Sortir de sa méditation pour se retrouver niché dans les replis isolés du cœur de la forêt est certainement une merveilleuse façon d’accueillir un jour nouveau. Assis sur ma plateforme de bambou, je constate que le crescendo des oiseaux et des insectes célébrant l’aube commence à s’apaiser, tandis que des rayons de lumière se glissent entre les arbres …

Soudain j’entends du bruit dans les buissons à quelques mètres de là — un bruit insistant. Je suis attentif à une sensation qui m’envahit depuis l’abdomen jusqu’au sommet de la tête et j’anticipe un assaut de pensées.

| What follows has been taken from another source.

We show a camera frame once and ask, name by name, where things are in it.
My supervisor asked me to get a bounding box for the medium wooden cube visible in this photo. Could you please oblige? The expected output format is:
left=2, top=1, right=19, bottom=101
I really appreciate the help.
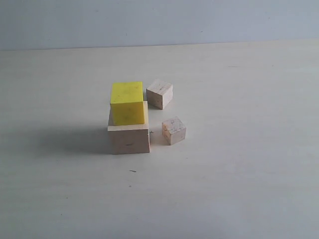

Je fais l’effort de ramener mon attention à la respiration pour retrouver l’instant présent, mais l’esprit refuse de coopérer car un souvenir vieux d’un an est en train de refaire surface. [A cette époque-là, le Vénérable s’était trouvé à quelques pas d’un grand félin doré qui jouait tout près de lui sans le voir. Sans vraiment réfléchir, le Vénérable s’était raclé bruyamment la gorge, ce qui avait fait fuir l’animal.]

Je me souviens de ce jour-là et je sais pourquoi je n’ai pas eu peur. Pourquoi ai-je ce sentiment d’être chez moi dans cet environnement apparemment sauvage et incontrôlable ? En vivant dans la forêt selon une tradition monastique qui remonte à l’époque du Bouddha, je ressens profondément l’authenticité de cette forme de pratique, même si elle est aux antipodes de ma culture et de mon éducation. En tant que moine de la forêt, ma vie quotidienne est d’une honnêteté foncière et d’une simplicité dépouillée. L’enseignement est partout et chaque instant est orienté vers l’Eveil. Ajahn Chah nous l’a bien enseigné :

« Qu’il s’agisse d’un arbre, d’une montagne ou d’un animal, tout est dhamma. Où est ce dhamma ? Pour dire les choses simplement, disons que ce qui n’est pas dhamma n’existe pas. Le dhamma est la nature. C’est ce que l’on appelle sacca dhamma, le véritable dhamma. Si on voit la nature, on voit le dhamma et si on voit le dhamma, on voit la nature. En voyant la nature, on découvre le dhamma.»

Dans la solitude de la forêt profonde, l’inspiration qui motive la pratique est toujours tempérée par le travail à accomplir : dépasser les kilesa — ces entraves qui obscurcissent notre vision des choses telles qu’elles sont réellement. Pour moi, la bataille contre les kilesa consiste à prendre conscience de tendances habituelles qui me font sans cesse me tourner vers le passé ou l’avenir, et aussi à lâcher les conditionnements instillés par la société. J’observe que toutes ces pensées, émotions ou humeurs ne font qu’apparaître pour ensuite disparaître et puis, encore et encore, je débusque et déracine pied à pied les perceptions les plus profondément ancrées …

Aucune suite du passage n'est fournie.